24 · Index Types

01

Single Field Index

Foundational index — one field, any direction

basic

A single field index is the most common index type. It creates a B-Tree on one field of a document (top-level or nested). Direction (1 ascending, -1 descending) is functionally irrelevant for single field indexes — MongoDB traverses the B-Tree in either direction equally.

// Ascending index on email (direction irrelevant for single field)
db.users.createIndex({ email: 1 }, { name: "idx_email" })

// Index on a nested embedded field
db.users.createIndex({ "address.city": 1 }, { name: "idx_city" })

// Unique email constraint
db.users.createIndex({ email: 1 }, { unique: true, name: "idx_email_unique" })

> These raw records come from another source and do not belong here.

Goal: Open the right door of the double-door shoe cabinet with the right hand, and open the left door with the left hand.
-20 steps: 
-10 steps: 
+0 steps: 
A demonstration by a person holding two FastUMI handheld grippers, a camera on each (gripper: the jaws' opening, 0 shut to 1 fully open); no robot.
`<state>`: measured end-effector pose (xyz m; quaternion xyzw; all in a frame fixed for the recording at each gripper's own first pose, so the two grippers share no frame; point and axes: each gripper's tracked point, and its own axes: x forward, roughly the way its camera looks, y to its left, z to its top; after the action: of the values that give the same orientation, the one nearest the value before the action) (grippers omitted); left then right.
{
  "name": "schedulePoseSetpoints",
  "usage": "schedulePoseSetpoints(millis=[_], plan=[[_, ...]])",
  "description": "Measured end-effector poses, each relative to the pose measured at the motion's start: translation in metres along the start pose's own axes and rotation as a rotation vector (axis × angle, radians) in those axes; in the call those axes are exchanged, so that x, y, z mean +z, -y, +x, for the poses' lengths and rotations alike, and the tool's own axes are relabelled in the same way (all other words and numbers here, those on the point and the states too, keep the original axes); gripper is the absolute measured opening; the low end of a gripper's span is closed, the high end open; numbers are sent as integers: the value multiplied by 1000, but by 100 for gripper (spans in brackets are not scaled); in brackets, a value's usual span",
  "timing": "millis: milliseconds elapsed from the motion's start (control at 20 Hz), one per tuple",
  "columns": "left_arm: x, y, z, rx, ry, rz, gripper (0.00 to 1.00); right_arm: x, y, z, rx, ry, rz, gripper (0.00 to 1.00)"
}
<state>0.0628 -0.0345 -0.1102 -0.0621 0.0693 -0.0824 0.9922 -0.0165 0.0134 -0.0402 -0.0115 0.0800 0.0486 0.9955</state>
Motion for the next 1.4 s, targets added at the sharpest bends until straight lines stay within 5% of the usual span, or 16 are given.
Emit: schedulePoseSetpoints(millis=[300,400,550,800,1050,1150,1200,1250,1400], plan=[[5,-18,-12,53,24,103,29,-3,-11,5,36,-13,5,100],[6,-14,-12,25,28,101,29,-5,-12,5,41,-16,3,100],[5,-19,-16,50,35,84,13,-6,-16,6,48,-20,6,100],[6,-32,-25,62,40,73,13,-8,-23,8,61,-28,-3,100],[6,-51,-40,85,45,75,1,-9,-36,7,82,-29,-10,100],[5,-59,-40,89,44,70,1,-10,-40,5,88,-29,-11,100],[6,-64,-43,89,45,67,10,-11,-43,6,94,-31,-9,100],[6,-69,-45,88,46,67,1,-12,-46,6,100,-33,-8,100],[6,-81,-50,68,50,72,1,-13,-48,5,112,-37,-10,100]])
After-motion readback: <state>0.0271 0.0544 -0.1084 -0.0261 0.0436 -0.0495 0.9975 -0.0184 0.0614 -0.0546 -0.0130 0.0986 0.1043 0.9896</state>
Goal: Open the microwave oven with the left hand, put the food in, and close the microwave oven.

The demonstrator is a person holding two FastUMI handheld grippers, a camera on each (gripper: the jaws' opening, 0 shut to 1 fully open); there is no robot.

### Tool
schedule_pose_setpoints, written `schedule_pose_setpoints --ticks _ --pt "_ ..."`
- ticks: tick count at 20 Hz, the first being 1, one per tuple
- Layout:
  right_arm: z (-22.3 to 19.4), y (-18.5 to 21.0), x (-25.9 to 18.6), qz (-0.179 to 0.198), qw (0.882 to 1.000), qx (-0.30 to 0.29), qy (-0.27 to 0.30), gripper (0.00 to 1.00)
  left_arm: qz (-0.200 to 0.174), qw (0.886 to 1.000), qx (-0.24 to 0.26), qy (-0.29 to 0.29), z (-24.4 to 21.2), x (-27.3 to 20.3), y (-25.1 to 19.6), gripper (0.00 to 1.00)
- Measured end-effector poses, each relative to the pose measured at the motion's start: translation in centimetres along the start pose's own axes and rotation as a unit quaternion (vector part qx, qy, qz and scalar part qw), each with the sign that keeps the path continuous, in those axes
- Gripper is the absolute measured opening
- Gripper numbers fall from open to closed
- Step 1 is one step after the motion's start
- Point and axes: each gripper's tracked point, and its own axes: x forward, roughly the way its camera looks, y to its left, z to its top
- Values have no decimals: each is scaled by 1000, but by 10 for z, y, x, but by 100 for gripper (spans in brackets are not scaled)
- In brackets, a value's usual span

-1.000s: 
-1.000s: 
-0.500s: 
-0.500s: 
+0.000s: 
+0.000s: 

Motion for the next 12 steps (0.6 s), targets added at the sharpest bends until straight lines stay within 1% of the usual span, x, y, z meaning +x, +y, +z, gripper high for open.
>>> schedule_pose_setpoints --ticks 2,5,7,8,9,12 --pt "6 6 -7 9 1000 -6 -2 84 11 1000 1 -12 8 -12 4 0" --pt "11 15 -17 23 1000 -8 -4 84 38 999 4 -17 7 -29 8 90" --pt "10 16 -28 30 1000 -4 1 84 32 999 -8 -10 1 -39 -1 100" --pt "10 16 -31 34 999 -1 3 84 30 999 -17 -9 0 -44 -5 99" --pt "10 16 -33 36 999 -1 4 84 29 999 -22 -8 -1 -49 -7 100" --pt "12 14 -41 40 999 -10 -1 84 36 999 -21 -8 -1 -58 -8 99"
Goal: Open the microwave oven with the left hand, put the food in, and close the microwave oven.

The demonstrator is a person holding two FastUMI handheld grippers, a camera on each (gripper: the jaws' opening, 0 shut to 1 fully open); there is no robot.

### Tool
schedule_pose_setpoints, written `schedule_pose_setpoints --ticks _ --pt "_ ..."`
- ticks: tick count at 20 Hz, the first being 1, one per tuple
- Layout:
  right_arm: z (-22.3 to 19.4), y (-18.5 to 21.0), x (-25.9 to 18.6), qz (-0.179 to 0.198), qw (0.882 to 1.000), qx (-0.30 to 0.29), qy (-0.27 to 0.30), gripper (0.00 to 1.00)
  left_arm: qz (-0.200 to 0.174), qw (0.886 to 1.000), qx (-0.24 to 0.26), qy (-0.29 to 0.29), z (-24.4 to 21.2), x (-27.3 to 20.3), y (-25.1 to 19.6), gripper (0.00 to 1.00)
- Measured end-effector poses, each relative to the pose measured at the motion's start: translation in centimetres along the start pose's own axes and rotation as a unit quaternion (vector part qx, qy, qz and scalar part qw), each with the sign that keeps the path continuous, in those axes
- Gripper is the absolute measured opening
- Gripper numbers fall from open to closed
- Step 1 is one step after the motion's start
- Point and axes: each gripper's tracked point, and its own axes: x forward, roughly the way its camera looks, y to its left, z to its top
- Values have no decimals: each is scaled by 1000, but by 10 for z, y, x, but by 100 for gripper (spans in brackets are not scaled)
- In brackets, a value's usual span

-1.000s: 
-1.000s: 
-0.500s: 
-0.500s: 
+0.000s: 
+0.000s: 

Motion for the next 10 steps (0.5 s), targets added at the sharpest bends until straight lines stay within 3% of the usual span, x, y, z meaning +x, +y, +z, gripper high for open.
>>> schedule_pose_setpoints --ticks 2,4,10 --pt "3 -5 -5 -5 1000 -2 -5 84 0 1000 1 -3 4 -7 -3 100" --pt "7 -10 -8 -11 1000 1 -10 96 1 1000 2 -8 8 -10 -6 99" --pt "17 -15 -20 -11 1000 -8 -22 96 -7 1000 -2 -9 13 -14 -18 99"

What Single Field Indexes Provide

Equality — { email: "x@y.com" } → IXSCAN
Range — { age: { $gte: 18, $lt: 65 } } → IXSCAN
Sort elimination — if sorting by the indexed field, no in-memory sort needed
Covered queries — combined with projection limiting output to indexed fields

NOTE

MongoDB automatically creates a single field index on _id for every collection. It is unique, ascending, and cannot be dropped or modified.

02

Multikey Index (Array Fields)

One index entry per array element — automatic detection

arrays

When you create an index on a field that contains an array, MongoDB automatically creates a multikey index — storing one separate index entry per array element. This enables efficient queries that search within array fields.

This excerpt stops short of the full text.